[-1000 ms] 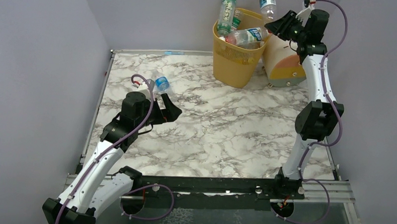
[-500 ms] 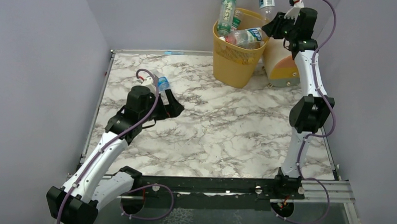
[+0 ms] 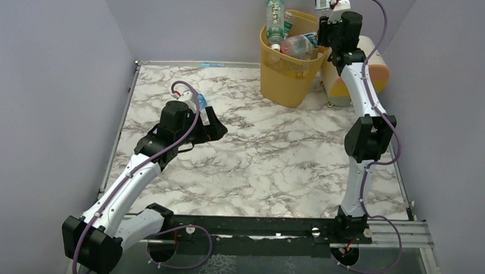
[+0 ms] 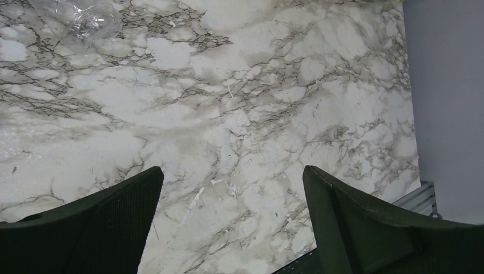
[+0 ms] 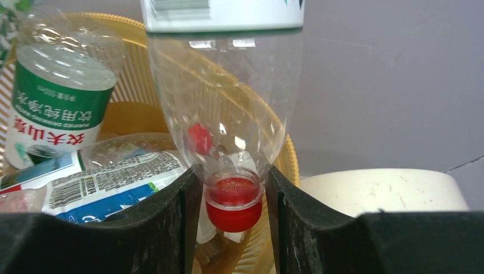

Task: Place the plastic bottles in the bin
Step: Place the plastic bottle in the trash bin.

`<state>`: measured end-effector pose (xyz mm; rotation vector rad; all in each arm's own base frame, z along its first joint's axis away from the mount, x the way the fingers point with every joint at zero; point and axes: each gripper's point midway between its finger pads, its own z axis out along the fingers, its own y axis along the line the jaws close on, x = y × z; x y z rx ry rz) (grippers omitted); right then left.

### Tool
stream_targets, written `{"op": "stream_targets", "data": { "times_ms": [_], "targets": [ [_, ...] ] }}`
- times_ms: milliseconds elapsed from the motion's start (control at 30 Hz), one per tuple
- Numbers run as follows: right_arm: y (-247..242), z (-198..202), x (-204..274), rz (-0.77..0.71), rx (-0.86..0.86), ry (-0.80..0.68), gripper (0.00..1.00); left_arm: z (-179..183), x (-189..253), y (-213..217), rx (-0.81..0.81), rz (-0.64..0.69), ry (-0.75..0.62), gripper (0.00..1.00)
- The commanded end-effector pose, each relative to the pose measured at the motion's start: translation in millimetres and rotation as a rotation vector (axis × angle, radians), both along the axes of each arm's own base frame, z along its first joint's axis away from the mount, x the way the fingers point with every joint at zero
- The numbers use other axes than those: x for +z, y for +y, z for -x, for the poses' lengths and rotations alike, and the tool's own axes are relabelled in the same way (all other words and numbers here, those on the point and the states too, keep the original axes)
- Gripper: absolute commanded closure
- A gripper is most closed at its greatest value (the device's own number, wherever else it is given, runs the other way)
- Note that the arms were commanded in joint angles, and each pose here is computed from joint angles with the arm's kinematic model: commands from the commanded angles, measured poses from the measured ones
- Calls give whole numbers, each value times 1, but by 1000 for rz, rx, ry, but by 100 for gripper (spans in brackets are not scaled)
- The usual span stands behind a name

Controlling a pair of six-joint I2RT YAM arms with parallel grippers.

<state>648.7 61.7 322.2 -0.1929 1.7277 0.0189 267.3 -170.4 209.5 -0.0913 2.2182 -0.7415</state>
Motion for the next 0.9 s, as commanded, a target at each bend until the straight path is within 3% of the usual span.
{"op": "stream_targets", "data": {
  "times_ms": [0, 133, 367, 867],
  "targets": [
    [-10, -3, -33, 55, -68, 47, 48, -7, 19, -8, -27, 27, -58, 1],
    [-11, 4, -27, 36, -77, 34, 34, -7, 19, -8, -31, 29, -60, 1],
    [-11, 17, -10, -4, -93, 27, 24, -5, 24, -8, -36, 37, -75, 1],
    [6, 79, 78, -245, -37, -46, 16, 4, 23, -4, -28, 43, -64, 1]
  ]
}}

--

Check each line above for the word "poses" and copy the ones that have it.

- The numbers use other axes than those: x for +z, y for +y, z for -x, for the poses' lengths and rotations alike, and the tool's own axes are relabelled in the same way (all other words and numbers here, those on the point and the states too, keep the original axes)
- Note that the arms were commanded in joint angles, and each pose here is computed from joint angles with the arm's kinematic model: commands from the commanded angles, measured poses from the measured ones

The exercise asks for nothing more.